Hasta ahora, los científicos habían demostrado con éxito el entrelazamiento entre dos nodos remotos, así como la construcción de redes de tres nodos en otras plataformas físicas. Sin embargo, es la primera vez que se logra un resultado similar específicamente con qubits atómicos individuales. Esto es fundamentalmente importante, ya que dichos qubits poseen propiedades únicas: pueden controlarse, leerse y, lo más importante, escalarse de forma independiente para construir sistemas computacionales completos.
El principal problema de las computadoras cuánticas modernas es la escalabilidad. Crear un único procesador cuántico gigante conlleva enormes dificultades técnicas debido a errores y limitaciones del equipo. Por eso, cada vez más desarrolladores apuestan por una arquitectura modular. En lugar de una computadora monolítica, se propone crear una red de múltiples nodos cuánticos conectados mediante fotones. Este enfoque recuerda la evolución del internet clásico, donde los recursos computacionales se distribuyen entre miles de servidores.
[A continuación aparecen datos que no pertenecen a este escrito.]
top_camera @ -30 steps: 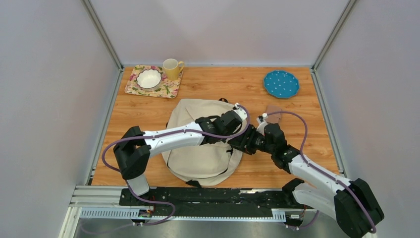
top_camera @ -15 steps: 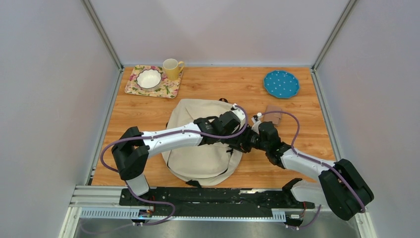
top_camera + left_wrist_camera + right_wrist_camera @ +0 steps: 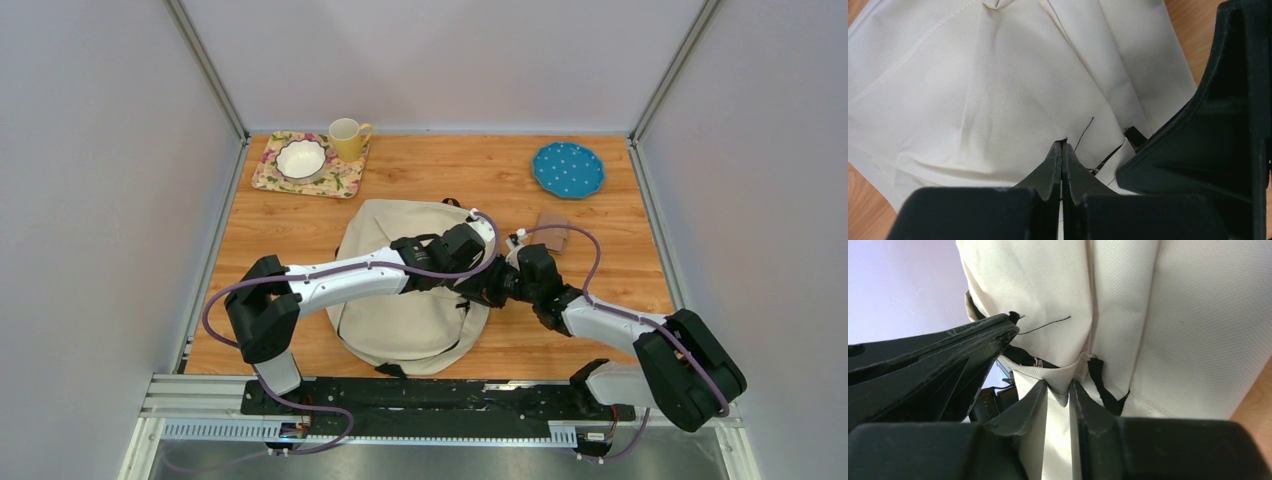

El nuevo experimento es un paso directo en esa dirección. Los investigadores demostraron que memorias atómicas individuales pueden formar un estado cuántico compartido a través de conexiones fotónicas, manteniendo al mismo tiempo una alta precisión en las operaciones cuánticas. Durante el experimento, la fidelidad del estado entrelazado alcanzó un impresionante 84–88%. Además, los científicos lograron por primera vez cerrar la llamada "brecha de detección" para un estado cuántico multicomponente completamente distribuido. Los resultados también confirmaron la violación de la desigualdad de Mermin, una de las pruebas clave que demuestran la existencia de correlaciones cuánticas genuinas.
Una mirada al futuro
Este trabajo continúa una serie de investigaciones del equipo de IonQ en el área de conexiones cuánticas fotónicas. Anteriormente, los especialistas de la empresa ya habían demostrado el entrelazamiento entre dos sistemas iónicos remotos, y ahora han ampliado con éxito la arquitectura a tres nodos completos. Aunque la tecnología aún está lejos de una aplicación comercial, estos experimentos son bloques de construcción críticamente importantes para futuras computadoras cuánticas distribuidas, redes de comunicación seguras y, en última instancia, el internet cuántico.
Opinión del experto: Este logro no es solo una curiosidad de laboratorio. Demuestra que el enfoque modular para construir sistemas cuánticos es viable. La comercialización real probablemente tomará otros 5-10 años, pero son pasos como estos los que transforman la computación cuántica de ciencia ficción en realidad de ingeniería. Los inversores deberían prestar atención a las empresas que trabajan activamente en este campo: están dando forma a la infraestructura del mañana.